On the other hand, if a clinical trial completes earlier than 12 years from now (perhaps [73], reading out in 2027), sustains extremely good amyloid clearance at the preclinical stage, and has a good safety profile, but doesn’t make substantial progress towards this 75% goal, then I would consider this prediction refuted in advance.
Resolves yes if the first condition occurs by the end of the market
https://www.astralcodexten.com/p/in-defense-of-the-amyloid-hypothesis
Update 2025-08-18 (PST) (AI summary of creator comment): - No early resolution: The creator intends to wait until the end of the 12-year window (market close) to resolve.
"Refuted in advance" clause: Will not be used for early NO; interim successes also won't trigger early YES.

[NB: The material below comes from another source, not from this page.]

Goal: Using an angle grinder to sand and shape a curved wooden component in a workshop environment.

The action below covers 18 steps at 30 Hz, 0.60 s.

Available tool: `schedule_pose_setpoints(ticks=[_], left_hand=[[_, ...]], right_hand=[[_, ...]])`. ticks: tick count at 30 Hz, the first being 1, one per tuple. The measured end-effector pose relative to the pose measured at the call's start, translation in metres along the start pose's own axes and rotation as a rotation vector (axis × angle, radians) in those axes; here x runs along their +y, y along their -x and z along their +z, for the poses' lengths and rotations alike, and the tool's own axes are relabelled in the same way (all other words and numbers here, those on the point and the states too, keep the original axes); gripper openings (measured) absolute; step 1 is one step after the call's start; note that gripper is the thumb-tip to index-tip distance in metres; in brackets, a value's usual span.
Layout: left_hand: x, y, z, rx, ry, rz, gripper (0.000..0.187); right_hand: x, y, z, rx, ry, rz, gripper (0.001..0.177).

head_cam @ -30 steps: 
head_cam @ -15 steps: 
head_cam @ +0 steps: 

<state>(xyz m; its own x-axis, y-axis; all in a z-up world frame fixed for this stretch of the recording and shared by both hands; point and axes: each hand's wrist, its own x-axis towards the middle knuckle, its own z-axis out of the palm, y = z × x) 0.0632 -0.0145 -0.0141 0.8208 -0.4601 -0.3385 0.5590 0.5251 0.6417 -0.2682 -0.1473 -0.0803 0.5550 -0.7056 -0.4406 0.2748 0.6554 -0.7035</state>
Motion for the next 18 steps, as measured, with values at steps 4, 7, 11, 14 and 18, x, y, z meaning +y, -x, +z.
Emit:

Stanford paper just published: Aggregation shifts amyloid-β peptides from synaptogenic to synaptotoxic
"Whether amyloid-β (Aβ) peptides are synaptogenic or synaptotoxic remains a pivotal open question in Alzheimer’s disease research. [...] our experiments reveal that Aβ peptides exhibit an aggregation-dependent functional dichotomy that renders them either synaptogenic or synaptotoxic, thereby providing insight into how Aβ peptides straddle a thin line between physiological synapse organization and pathological synapse disruption. Among others, our data suggest that Alzheimer’s disease therapies might aim to shift the balance of Aβ peptides from the aggregated to the free state instead of suppressing all Aβ peptides."
Not related to the market but to the topic: https://aacrjournals.org/cancerres/article-abstract/85/19/3791/765868/Alzheimer-s-Disease-Associated-Amyloid-Precursor?redirectedFrom=fulltext
News article: https://newatlas.com/disease/amyloid-beta-protein-t-cells-mitophagy-cancer/
“What we found is that the same amyloid peptide that is harmful for neurons in Alzheimer’s is actually beneficial for T cells in the immune system,” said Besim Ogretmen, PhD, associate director of Basic Science at Hollings, and the study’s corresponding author. “It rejuvenates the T cells, making them more protective against tumors.”
@Ernie i was just copying from the article without formulating it for a market - i think i will just wait until the end?
@strutheo Thanks for the clarification, that's a massive difference indeed. It might be better to remove the second paragraph from the description to avoid any confusion.